HS: The best thing for me about working with a coach has been really learning the importance and value of thorough recovery. I don’t have much trouble finding motivation to train, so a lot of my coaching has been about enforcing days off and gentle activities that help me be aware of the condition of my body.
WC: That’s interesting. I think a lot of people think “coach” and remember the high-school PE teacher who tried to embarrass the laziness out of the less-athletically inclined students. I don’t think most people would think of “learning to recover” as a high-ranking reason to collaborate with a coach, but in my practice I have found it a common and important one. Recovery is at least as important as training for athletic success, though I suppose it depends on your definition of success. If you just want, “a good workout”, and don’t care about improving performance, it doesn’t matter so much how well you recover. How do you define success in your athletic endeavors?
HS: Success comes down to three things: 1) Lots of smiling! 2) Giving everything I have on that given day. 3) Coming out the other side without having done long-term damage to myself. No single training block or race is important enough to keep me from being able to perform the next time!
WC: I like the way that #2 and #3 balance each other. A lot of people DNF in the races you do. Are you competitive? How much are you thinking about the other runners on the course?
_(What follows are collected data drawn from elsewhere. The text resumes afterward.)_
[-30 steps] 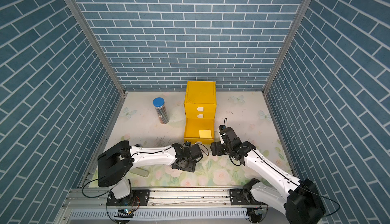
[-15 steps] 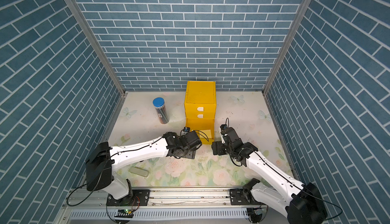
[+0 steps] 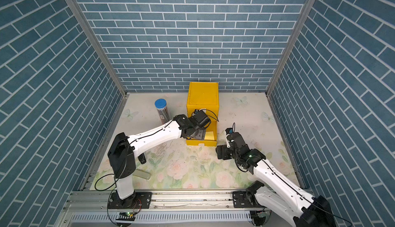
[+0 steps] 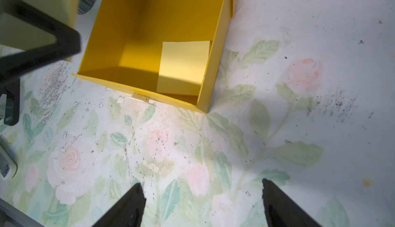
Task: Please put the sticky notes in the drawer by color
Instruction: Place the sticky notes in the drawer.
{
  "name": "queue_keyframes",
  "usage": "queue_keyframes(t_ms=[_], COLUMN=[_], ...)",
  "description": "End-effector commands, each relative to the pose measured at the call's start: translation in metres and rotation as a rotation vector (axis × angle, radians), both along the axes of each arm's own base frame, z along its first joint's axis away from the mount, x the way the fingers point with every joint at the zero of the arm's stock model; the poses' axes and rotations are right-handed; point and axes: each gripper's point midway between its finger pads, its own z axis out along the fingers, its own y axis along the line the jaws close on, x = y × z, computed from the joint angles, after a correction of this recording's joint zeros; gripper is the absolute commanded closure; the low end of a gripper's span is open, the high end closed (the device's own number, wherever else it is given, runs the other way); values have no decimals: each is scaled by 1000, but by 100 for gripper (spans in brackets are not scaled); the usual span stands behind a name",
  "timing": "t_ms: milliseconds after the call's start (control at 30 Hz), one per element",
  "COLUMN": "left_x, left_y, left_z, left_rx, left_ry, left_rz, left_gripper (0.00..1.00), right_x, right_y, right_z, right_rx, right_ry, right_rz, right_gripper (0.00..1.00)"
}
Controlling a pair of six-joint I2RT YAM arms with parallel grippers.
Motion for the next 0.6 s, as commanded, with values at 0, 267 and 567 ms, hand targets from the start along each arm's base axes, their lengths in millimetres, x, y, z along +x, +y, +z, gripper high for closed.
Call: queue_keyframes(t_ms=[0, 267, 567], left_x=[11, 24, 30], left_y=[5, -6, -7], left_z=[-14, -39, -69], left_rx=[42, 59, 91], left_ry=[20, 39, 60], left_rz=[-24, -36, -34], left_gripper=[19, 19, 18], right_x=[-2, -1, -3], right_y=[-5, -1, 2], right_z=[1, -1, -6], right_rx=[10, 15, 26], right_ry=[10, 16, 31], right_rz=[-34, -23, -8], right_gripper=[12, 13, 13])
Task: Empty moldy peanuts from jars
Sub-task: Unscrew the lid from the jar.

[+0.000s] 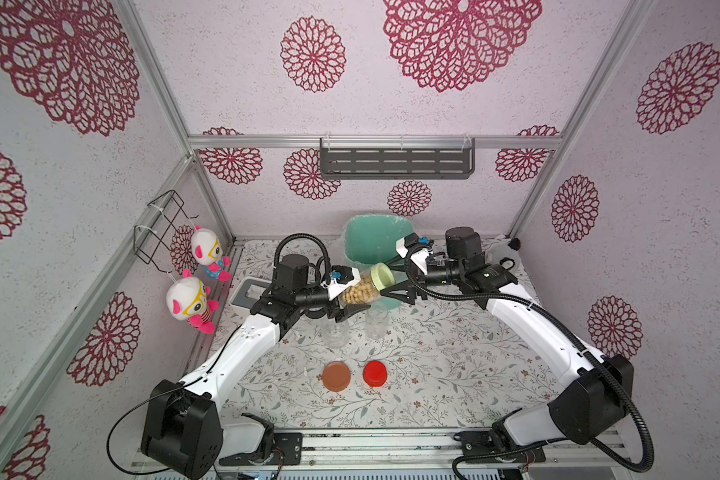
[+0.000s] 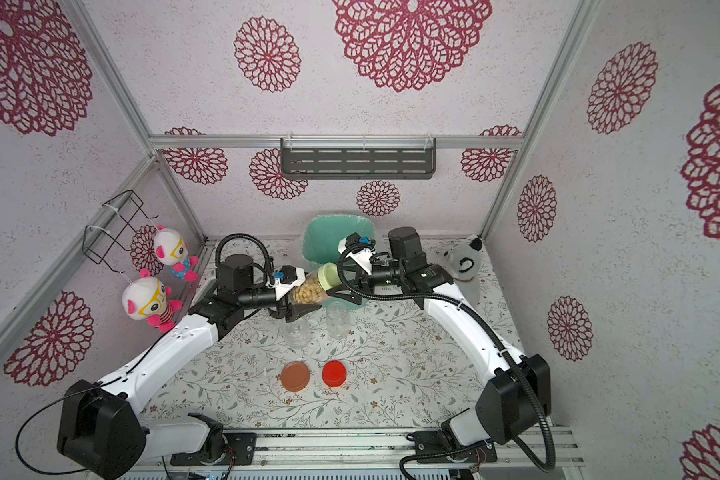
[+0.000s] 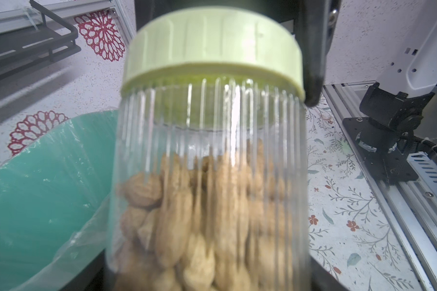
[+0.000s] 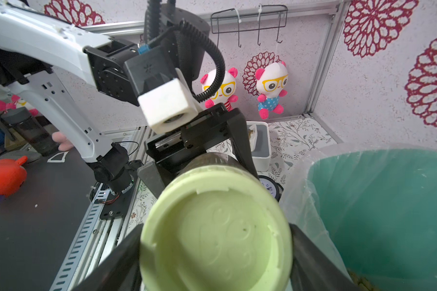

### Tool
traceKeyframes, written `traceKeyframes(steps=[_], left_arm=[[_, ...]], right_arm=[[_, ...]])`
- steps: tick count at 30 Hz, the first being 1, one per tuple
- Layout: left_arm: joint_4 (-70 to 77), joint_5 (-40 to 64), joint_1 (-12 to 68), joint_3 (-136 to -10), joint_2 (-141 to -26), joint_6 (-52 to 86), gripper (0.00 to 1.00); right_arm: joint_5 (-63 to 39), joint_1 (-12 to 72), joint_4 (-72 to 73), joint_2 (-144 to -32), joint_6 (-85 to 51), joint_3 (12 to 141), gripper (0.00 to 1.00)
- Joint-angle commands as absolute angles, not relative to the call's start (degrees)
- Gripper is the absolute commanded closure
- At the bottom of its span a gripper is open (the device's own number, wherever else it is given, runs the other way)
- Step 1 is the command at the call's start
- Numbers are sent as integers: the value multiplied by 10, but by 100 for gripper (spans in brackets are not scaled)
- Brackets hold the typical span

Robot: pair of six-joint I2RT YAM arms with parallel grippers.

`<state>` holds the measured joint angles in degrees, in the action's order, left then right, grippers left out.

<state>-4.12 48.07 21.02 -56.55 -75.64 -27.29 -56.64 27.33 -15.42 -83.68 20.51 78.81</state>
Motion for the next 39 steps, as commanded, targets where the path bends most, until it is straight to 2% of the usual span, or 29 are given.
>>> traceKeyframes(steps=[1, 2, 3, 4, 15, 20, 23, 31, 35, 39], left_arm=[[-18, 496, 196, -594, -752, -253, 100], [-19, 495, 197, -594, -753, -254, 100], [-18, 494, 197, -594, -753, -254, 100], [-18, 493, 197, -593, -754, -255, 100], [-11, 479, 197, -591, -756, -256, 100], [6, 453, 197, -584, -752, -251, 100], [34, 429, 197, -573, -744, -246, 100], [121, 367, 198, -536, -724, -230, 100], [144, 343, 198, -525, -717, -232, 100], [147, 332, 200, -522, -715, -238, 100]], right_arm=[[-563, 259, -185, -835, 284, 803, 24], [-560, 258, -175, -833, 275, 802, 17], [-559, 259, -161, -830, 261, 797, 5], [-559, 259, -144, -826, 249, 792, 1], [-578, 258, 16, -778, 153, 710, 1], [-556, 259, 124, -750, 30, 668, 1], [-499, 260, 164, -741, -86, 659, 1], [-367, 276, 42, -770, -273, 755, 1], [-328, 281, 61, -779, -374, 750, 1], [-306, 289, 73, -787, -411, 745, 1]])
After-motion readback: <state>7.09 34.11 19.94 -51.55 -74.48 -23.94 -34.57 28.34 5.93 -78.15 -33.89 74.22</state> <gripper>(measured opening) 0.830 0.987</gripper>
HS: One mantra that has stuck with me from multiple thru-hikes is “The only way out is forward.” Before a race I like to remind myself that it’s just me out there- that’s who did the training, and that’s who is going to cross the finish line however many hours from now, no matter what happens or who else might be on the course.
WC: That’s a great thing to keep at the top of your mind. You did the work, you know yourself, you are in control. Is there anything else you’d like to share during this moment in the spotlight?
HS: While collecting data on your training (HR, power, elevation, etc) is helpful in gauging how technically effective your training is, the big question I ask myself after every workout is: “Did you enjoy it?” If I didn’t, I start looking for the reasons why so I can correct them and get back to having fun doing what I love!
WC: That’s a great note to close on. Thanks, Henry!